— TASK STATEMENT —
From the line with "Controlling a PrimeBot" to the line with "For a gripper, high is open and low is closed", retype every line exactly, including those two, and leave out the rest of the data below.

— AVAILABLE DATA —
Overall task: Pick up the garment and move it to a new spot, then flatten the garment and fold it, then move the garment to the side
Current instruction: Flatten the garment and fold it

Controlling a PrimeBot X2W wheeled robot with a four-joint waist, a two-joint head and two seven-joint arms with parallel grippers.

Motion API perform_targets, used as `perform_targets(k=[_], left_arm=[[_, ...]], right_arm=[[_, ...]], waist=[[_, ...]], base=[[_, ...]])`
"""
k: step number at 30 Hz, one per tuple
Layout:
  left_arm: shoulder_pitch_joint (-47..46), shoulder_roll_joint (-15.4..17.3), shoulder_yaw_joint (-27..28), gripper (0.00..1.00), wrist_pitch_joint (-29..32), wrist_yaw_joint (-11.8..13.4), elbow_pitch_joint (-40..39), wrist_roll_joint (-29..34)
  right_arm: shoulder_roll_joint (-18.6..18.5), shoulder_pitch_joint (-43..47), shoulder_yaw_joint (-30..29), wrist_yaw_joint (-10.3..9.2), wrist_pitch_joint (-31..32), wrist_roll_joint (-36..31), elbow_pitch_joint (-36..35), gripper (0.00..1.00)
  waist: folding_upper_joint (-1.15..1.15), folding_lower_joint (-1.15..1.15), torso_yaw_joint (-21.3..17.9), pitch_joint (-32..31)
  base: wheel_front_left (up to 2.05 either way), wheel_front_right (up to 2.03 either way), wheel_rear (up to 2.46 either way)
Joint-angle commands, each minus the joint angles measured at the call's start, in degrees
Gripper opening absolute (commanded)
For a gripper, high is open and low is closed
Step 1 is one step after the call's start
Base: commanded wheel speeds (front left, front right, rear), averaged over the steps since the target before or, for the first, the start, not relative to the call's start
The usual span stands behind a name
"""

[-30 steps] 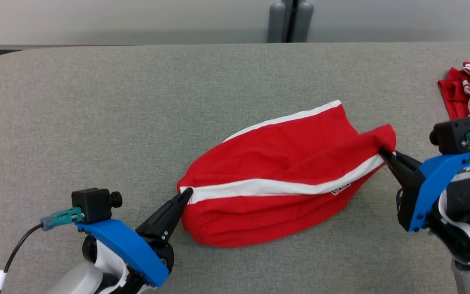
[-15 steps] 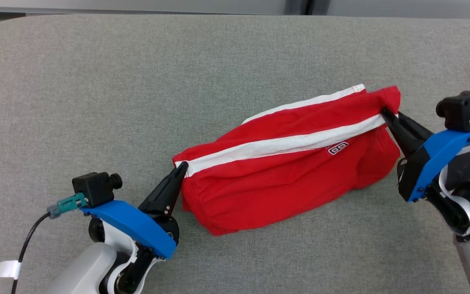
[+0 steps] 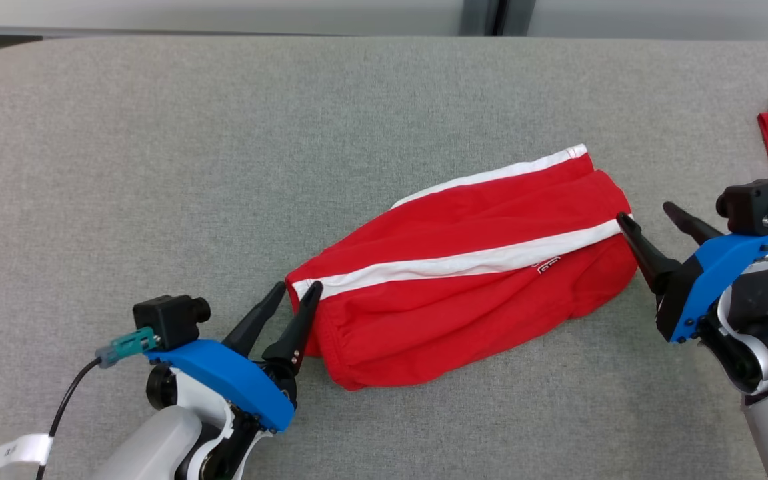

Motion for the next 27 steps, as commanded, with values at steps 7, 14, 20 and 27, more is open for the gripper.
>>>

— RESULT OF THIS TASK —
Controlling a PrimeBot X2W wheeled robot with a four-joint waist, a two-joint head and two seven-joint arms with parallel grippers.

Motion API perform_targets, used as `perform_targets(k=[_], left_arm=[[_, ...]], right_arm=[[_, ...]], waist=[[_, ...]], base=[[_, ...]])`
"""
k: step number at 30 Hz, one per tuple
Layout:
  left_arm: shoulder_pitch_joint (-47..46), shoulder_roll_joint (-15.4..17.3), shoulder_yaw_joint (-27..28), gripper (0.00..1.00), wrist_pitch_joint (-29..32), wrist_yaw_joint (-11.8..13.4), elbow_pitch_joint (-40..39), wrist_roll_joint (-29..34)
  right_arm: shoulder_roll_joint (-18.6..18.5), shoulder_pitch_joint (-43..47), shoulder_yaw_joint (-30..29), wrist_yaw_joint (-10.3..9.2), wrist_pitch_joint (-31..32), wrist_roll_joint (-36..31), elbow_pitch_joint (-36..35), gripper (0.00..1.00)
  waist: folding_upper_joint (-1.15..1.15), folding_lower_joint (-1.15..1.15), torso_yaw_joint (-21.3..17.9), pitch_joint (-32..31)
  base: wheel_front_left (up to 2.05 either way), wheel_front_right (up to 2.03 either way), wheel_rear (up to 2.46 either way)
Joint-angle commands, each minus the joint angles measured at the call's start, in degrees
Gripper opening absolute (commanded)
For a gripper, high is open and low is closed

This exercise has been answered in full.